When it comes to accommodating the backstage requirements, Berry says that it can be built as a traditional production compound on one end of the structure or underneath a central stage: “That is very much like an old theatre set-up, you go down the steps and there you have the dressing rooms and offices so you can have all the infrastructure contained within the 40-square-metre space.”

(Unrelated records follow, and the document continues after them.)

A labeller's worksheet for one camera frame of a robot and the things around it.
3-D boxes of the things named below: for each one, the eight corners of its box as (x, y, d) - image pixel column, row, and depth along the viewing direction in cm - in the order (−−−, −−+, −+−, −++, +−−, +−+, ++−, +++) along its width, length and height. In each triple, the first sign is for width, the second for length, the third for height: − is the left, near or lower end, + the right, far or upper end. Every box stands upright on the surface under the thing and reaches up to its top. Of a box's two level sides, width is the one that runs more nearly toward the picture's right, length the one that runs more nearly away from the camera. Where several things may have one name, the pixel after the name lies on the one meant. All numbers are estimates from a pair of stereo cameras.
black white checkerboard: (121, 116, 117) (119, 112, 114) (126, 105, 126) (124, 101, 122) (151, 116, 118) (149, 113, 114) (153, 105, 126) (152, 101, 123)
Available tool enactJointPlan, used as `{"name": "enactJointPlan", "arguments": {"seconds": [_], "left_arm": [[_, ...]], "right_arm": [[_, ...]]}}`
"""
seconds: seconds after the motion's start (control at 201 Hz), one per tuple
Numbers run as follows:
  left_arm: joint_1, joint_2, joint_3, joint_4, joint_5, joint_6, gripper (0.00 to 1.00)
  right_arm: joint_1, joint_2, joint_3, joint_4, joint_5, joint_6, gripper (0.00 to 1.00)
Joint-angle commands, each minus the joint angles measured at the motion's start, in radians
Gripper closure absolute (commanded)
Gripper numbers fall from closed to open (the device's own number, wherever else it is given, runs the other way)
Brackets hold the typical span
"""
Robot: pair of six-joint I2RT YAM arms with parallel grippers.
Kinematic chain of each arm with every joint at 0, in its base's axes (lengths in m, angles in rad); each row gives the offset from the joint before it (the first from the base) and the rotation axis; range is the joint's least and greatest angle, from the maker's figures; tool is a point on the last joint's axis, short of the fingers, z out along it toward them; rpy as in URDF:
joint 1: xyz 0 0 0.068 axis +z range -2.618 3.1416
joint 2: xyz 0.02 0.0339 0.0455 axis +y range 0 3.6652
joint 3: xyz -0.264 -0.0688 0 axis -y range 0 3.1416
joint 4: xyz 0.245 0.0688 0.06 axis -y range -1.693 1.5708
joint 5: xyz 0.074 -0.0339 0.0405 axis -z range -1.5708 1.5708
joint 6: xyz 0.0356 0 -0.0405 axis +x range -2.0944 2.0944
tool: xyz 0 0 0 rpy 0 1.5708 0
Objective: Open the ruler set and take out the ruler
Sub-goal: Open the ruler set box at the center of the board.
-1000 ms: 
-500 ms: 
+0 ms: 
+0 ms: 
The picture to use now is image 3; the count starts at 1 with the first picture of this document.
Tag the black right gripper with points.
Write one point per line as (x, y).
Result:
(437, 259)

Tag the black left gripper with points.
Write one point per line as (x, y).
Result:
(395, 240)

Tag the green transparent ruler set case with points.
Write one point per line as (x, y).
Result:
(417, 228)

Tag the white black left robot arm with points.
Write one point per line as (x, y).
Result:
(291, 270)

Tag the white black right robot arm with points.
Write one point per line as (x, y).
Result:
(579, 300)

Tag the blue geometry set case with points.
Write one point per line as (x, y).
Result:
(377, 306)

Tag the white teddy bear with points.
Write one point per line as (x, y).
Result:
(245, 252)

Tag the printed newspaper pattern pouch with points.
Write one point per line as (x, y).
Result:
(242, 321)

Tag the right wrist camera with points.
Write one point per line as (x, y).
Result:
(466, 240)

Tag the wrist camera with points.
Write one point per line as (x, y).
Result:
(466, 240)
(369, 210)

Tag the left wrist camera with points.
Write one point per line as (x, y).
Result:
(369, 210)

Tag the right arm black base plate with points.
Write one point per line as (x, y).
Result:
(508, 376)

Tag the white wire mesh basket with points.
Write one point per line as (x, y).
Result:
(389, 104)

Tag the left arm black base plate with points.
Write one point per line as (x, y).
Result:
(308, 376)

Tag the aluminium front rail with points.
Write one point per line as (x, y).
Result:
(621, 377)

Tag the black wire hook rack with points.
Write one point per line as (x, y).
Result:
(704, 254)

When it comes to moving the Vertical Theatre from one location to another, Berry says the structure is not suitable for single-night per location tours but is ideal for residencies: “I’m in the business of moving large structures. On some of the tours I have worked on it has been like moving a mini village around. This venue is a 40 metre by 40 metre structure that is 17 metres tall. So, it takes a lot of moving around but I would find it easy with the right team of people. Portability is something that Ric and I spent a long time looking at.”

With an estimated 14-day build time and around five days needed to break the venue down, the timelines are certainly longer than the average touring concert production but Berry is confident that the venue will prove a popular option.

He says, “I think 14 to 15 days to build a theatre is pretty damn good. Basically, once you’ve finished in one place you want a month before you open in another location.”

Asked what kind of productions he believes the Vertical Theatre is best suited to he says time will tell.

“Bring it all on; the world is our oyster,” he says. “We can accommodate any production that somebody wants to throw at us, it’s a question of how flexible the artists is. Would somebody who typically plays with a huge production get rid of it to sit down with their instruments and play a small intimate set to fans as part of a month-long run?

“I don’t think we know what we really can do until we have gone through all of this and find out what people really want but I think that we can accommodate anyone.”

Naturally, the decisive factor in whether the new concept will have wings is the bottom line; the cost of hiring a venue like this at a time when the events industry is more cash-strapped than ever.

Says Berry, “The difference from a traditional venue is that they have been there for years and they’re already paid for. With the Vertical Theatre, the costs would have to be incorporated into the rent, so overall it’s a little more expensive but not exorbitant.

“Next to design, cost has been the most important consideration – you have to make it viable and affordable for a lot of people.”